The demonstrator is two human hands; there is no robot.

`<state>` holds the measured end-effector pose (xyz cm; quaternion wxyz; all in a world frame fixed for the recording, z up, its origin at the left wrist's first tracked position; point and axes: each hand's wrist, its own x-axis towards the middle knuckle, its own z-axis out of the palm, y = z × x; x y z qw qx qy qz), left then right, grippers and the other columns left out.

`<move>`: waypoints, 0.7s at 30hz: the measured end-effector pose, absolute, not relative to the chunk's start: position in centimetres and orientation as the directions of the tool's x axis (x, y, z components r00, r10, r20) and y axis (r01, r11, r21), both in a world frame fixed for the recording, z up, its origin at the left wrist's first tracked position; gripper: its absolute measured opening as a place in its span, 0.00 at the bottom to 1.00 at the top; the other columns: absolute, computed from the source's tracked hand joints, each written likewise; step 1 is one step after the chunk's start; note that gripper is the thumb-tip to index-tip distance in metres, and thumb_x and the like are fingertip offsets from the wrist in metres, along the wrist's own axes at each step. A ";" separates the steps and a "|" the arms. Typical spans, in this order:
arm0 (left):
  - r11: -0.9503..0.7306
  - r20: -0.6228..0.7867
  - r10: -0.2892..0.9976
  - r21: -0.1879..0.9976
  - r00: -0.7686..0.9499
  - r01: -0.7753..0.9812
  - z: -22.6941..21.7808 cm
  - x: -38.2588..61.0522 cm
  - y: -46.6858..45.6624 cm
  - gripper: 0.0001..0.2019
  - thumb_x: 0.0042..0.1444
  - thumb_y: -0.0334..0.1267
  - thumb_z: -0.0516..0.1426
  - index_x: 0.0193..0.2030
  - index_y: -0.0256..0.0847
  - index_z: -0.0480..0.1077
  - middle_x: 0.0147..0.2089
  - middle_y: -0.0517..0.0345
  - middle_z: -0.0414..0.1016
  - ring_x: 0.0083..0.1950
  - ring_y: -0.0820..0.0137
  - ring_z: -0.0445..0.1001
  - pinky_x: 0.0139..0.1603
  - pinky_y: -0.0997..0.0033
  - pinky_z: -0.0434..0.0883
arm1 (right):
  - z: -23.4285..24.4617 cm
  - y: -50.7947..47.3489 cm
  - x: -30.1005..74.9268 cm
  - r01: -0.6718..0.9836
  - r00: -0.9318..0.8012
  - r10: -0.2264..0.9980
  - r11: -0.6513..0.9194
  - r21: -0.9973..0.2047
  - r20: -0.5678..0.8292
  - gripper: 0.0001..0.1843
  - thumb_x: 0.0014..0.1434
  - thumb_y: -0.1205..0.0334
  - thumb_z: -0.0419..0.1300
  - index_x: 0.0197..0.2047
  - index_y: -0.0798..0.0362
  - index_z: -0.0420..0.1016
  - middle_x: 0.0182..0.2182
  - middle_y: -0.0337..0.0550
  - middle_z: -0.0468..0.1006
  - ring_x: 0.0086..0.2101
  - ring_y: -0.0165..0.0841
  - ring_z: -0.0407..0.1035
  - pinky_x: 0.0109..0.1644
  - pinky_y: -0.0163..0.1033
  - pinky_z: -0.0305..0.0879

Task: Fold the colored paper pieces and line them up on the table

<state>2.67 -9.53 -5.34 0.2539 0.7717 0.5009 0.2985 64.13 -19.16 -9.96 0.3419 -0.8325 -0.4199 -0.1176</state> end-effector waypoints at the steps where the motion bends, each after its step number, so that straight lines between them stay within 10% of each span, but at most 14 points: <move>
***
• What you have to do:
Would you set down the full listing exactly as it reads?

• Task answer:
The demonstrator is two human hands; there is no robot.

`<state>` holds the measured end-effector pose (xyz cm; quaternion wxyz; all in a world frame fixed for the recording, z up, its origin at the left wrist's first tracked position; point and axes: each hand's wrist, its own x-axis towards the middle knuckle, its own z-axis out of the palm, y = z × x; x y z qw qx qy qz), left then right, grippers and the other columns left out.

`<move>`: waypoints, 0.7s at 30hz: the measured end-effector pose, absolute, not relative to the chunk's start: position in centimetres and orientation as the directions of the tool's x axis (x, y, z components r00, r10, r20) and y axis (r01, r11, r21), both in a world frame fixed for the recording, z up, its origin at the left wrist's first tracked position; gripper: its absolute measured opening as a place in its span, 0.00 at the bottom to 1.00 at the top; the other columns: absolute, computed from the source's tracked hand joints, each written likewise; step 1 is one step after the chunk's start; note that gripper is the thumb-tip to index-tip distance in metres, and thumb_x and the like are fingertip offsets from the wrist in metres, along the wrist's own axes at each step. A ";" separates the steps and a "|" the arms. Typical spans, in this order:
arm0 (left):
  - r11: -0.9503..0.7306
  - r20: -0.6228..0.7867
  - r10: -0.2892..0.9976
  - r21: -0.1879..0.9976
  - r00: -0.7686..0.9499
  - r01: -0.7753..0.9812
  - z: -22.6941..21.7808 cm
  - x: -38.2588..61.0522 cm
  - y: -46.6858..45.6624 cm
  - gripper: 0.0001..0.2019
  - thumb_x: 0.0042..0.1444
  - thumb_y: -0.0334..0.1267
  - thumb_z: -0.0516..0.1426
  - index_x: 0.0193..0.2030
  - index_y: -0.0256..0.0847
  - index_z: -0.0480..0.1077
  - middle_x: 0.0147..0.2089
  - middle_y: -0.0517..0.0345
  - middle_z: -0.0414..0.1016
  - ring_x: 0.0083..0.1950
  - ring_y: -0.0820..0.0137
  - ring_z: -0.0445..0.1001
  - pinky_x: 0.0139..0.1603
  - pinky_y: -0.0997..0.0033
  - pinky_z: -0.0434..0.0883
arm1 (right):
  - z: -23.4285..24.4617 cm
  - y: -50.7947..47.3489 cm
  - x: -30.1005..74.9268 cm
  - r01: -0.6718..0.9836
  - r00: -0.9318..0.8012
  - r10: -0.2264..0.9980
  - r11: -0.6513..0.9194
  - r21: -0.9973..0.2047
  - r20: -0.5678..0.8292
  - gripper: 0.0001..0.1843
  - thumb_x: 0.0014..0.1434
  - thumb_y: -0.1205..0.0334
  - thumb_z: -0.0419..0.1300
  - index_x: 0.0197..0.2047
  - index_y: -0.0798..0.0362
  - index_z: -0.0420..0.1016
  - middle_x: 0.0182..0.2182
  - middle_y: -0.0337..0.0550
  - middle_z: -0.0468..0.1006
  - ring_x: 0.0086..0.2101
  - ring_y: -0.0165..0.0841
  - ring_z: -0.0407..0.1035
  - pinky_x: 0.0109..0.1644
  - pinky_y: -0.0163..0.1033
  - pinky_z: -0.0305..0.0879

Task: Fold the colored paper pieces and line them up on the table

<state>2.67 -9.53 -5.34 0.2539 0.7717 0.5009 0.2985 64.13 -19.16 -9.96 0.3419 -0.8325 -0.4199 -0.1176</state> end-effector waypoints at the steps where the motion bends, each after its step number, so that straight lines between them stay within 10% of each span, but at most 14 points: <move>

That finishes the exercise, with nothing more to add.